Although the upper arm of the subject was tied to a mobile arm supporting device and subjects were asked to maintain the body position by leaning back in the chair, there might be a small free movement of the trunk. If that happened and if subjects used their trunk to exert forces against the given mechanical loads, this could potentially be a source of the reduced elbow flexion/extension and could arouse the limited magnitude of external mechanical loads, especially the elastic force, which were designed to be proportional to the elbow joint angular movement.

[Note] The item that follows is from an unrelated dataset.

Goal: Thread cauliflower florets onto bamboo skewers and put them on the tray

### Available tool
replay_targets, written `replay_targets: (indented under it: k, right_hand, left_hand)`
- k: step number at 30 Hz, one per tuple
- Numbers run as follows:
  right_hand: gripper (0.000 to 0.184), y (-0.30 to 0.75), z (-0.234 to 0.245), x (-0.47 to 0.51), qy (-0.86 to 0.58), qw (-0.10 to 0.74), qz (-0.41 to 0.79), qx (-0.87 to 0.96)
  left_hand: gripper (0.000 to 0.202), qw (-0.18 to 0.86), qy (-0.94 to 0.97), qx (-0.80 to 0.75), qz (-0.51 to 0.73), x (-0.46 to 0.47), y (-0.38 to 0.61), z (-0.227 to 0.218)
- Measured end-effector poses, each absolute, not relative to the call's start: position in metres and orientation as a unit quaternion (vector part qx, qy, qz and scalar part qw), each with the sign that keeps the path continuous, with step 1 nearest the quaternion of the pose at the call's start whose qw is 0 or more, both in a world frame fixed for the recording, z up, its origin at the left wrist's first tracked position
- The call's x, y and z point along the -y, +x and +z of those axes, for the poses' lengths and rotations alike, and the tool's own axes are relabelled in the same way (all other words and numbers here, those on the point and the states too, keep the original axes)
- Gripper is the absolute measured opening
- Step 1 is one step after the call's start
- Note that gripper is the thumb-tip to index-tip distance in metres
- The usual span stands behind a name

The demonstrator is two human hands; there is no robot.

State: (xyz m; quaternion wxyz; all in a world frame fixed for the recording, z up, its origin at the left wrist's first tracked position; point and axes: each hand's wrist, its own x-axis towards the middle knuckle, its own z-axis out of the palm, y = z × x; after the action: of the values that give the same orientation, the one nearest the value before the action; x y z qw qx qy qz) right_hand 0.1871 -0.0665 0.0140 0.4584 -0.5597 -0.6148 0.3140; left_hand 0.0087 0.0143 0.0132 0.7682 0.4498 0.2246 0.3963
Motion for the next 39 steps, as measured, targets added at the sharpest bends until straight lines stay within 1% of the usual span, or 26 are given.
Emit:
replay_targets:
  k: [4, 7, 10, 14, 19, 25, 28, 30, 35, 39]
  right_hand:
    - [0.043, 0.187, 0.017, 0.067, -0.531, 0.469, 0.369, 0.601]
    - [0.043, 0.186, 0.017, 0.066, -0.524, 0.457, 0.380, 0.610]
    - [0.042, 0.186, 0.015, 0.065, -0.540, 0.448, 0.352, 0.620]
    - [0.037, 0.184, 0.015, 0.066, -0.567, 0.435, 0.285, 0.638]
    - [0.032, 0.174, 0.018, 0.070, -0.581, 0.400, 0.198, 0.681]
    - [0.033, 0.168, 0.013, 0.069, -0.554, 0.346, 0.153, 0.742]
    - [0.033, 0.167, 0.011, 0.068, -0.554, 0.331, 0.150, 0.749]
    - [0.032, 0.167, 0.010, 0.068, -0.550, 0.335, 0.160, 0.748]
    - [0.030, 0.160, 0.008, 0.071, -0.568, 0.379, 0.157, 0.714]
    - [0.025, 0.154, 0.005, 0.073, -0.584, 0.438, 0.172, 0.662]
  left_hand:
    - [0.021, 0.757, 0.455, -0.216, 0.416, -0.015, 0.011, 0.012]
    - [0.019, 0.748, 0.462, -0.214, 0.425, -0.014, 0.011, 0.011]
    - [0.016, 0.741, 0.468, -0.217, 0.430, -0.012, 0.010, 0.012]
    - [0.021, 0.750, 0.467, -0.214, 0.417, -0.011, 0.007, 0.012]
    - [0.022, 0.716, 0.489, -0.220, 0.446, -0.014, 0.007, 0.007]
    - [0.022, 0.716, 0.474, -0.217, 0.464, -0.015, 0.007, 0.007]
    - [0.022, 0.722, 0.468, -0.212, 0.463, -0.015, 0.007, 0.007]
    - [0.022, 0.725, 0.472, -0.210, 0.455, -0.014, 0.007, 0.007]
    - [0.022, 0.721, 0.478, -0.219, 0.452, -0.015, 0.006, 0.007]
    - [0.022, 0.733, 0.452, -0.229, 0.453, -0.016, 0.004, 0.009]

Finally, this study can potentially be utilized when assessing the capability for motor adaptation in patients with neurological disorders, especially in patients with stroke or spinal cord injury. It can provide the user with opportunities for handling various types of mechanical loads (Stoeckmann et al. 2009) and for interacting with different virtual obstacles (Van Der Linde and Lammertse 2003; Vato et al. 2014). Some recent studies have reported that the human cerebellum plays a critical role in motor adaptation based on sensory data (Wolpert et al. 1998; Tseng et al. 2007; Sokolov et al. 2017). After a cerebellar stroke, stroke survivors could adapt to a first load while reaching a target but could not adapt to subsequent changes in applied limb load. In addition, cutaneous anesthesia induces relatively slower motor corrections during a vertical lifting movement (Johansson and Westling 1984). Interestingly, excluding visual feedback did not appear to limit the capability for motor adaptation in intact human subjects (Johansson and Westling 1984), implying the importance of sensory feedback systems on motor adaptation to external loads. Thus, the results from this study in intact human subjects with different load types can (in due course) be compared with the results in patients with neurological disorders to assess how the damaged cerebellum and correspondingly impaired capability for updating the internal model or impaired somatosensory systems after stroke (Vidoni and Boyd 2009; Cherpin et al. 2019) limit the capability for motor adaptation to novel loads.

Conclusions

In this study, we examined how quickly intact humans could adapt to various types of loads during a target reaching task implemented with the upper extremity. We also sought to determine whether different magnitudes of the given load affected the speed of motor adaptation. While the swift adaptation to a viscous load could be explained by mechanoreceptors in the human body, which mainly detect joint angular velocity, faster adaptation speeds with the inertial load suggest that humans might have optimized the capability for manipulation of the inertial load, thanks to the tactile and proprioceptive sensory systems. In addition, our results imply that the nature of motor adaptation may vary with both the types and magnitudes of imposed loads. This finding is potentially due to different adaptation strategies for each load type, such as altered braking strategies and newly generated timing of activation of elbow extensors with the elastic load compared to the inertial load. Our study findings can potentially be utilized to assess capacities for adapting to external loads in patients with neurological disorders.